• [GOAL OF THE EXERCISE]
In your output, repeat each entry exactly and include no pictures.

*** SUPPLIED DATA Section Begins ***

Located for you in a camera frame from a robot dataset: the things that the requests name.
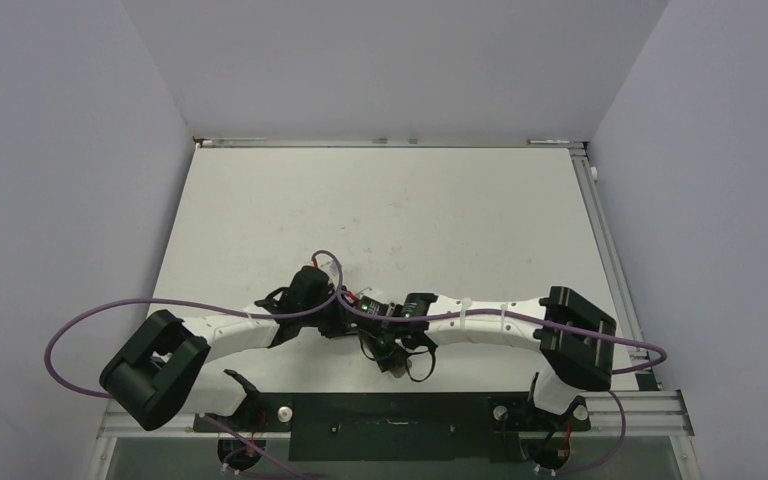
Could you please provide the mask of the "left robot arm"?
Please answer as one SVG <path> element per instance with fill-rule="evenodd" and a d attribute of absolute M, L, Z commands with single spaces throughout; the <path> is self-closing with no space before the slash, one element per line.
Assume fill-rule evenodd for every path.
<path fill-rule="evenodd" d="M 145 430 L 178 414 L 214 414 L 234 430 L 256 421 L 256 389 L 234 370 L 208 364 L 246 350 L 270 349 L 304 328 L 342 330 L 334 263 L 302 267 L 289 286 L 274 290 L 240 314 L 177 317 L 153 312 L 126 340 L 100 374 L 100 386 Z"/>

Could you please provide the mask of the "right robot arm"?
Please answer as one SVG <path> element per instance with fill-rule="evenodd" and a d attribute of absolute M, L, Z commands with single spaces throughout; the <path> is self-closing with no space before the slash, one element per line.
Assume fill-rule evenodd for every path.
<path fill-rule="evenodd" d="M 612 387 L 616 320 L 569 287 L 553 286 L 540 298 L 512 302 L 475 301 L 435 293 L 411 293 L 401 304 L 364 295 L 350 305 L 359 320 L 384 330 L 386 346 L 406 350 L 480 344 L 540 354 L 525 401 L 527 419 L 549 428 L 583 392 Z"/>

*** SUPPLIED DATA Section Ends ***

• [SOLUTION TO THE EXERCISE]
Located for you in a camera frame from a robot dataset: the things that the requests name.
Could you please provide the mask of the "left robot arm"?
Please answer as one SVG <path> element per instance with fill-rule="evenodd" and a d attribute of absolute M, L, Z commands with single spaces throughout; the <path> is self-closing with no space before the slash, one element per line.
Assume fill-rule evenodd for every path.
<path fill-rule="evenodd" d="M 145 430 L 178 414 L 214 414 L 234 430 L 256 421 L 256 389 L 234 370 L 208 364 L 246 350 L 270 349 L 304 328 L 342 330 L 334 263 L 302 267 L 289 286 L 274 290 L 240 314 L 177 317 L 153 312 L 126 340 L 100 374 L 100 386 Z"/>

Could you please provide the mask of the "right robot arm"?
Please answer as one SVG <path> element per instance with fill-rule="evenodd" and a d attribute of absolute M, L, Z commands with single spaces throughout; the <path> is self-closing with no space before the slash, one element per line.
Assume fill-rule evenodd for every path.
<path fill-rule="evenodd" d="M 612 387 L 616 320 L 569 287 L 553 286 L 540 298 L 512 302 L 475 301 L 435 293 L 411 293 L 401 304 L 364 295 L 350 305 L 359 320 L 384 330 L 386 346 L 406 350 L 480 344 L 540 354 L 525 401 L 527 419 L 549 428 L 583 392 Z"/>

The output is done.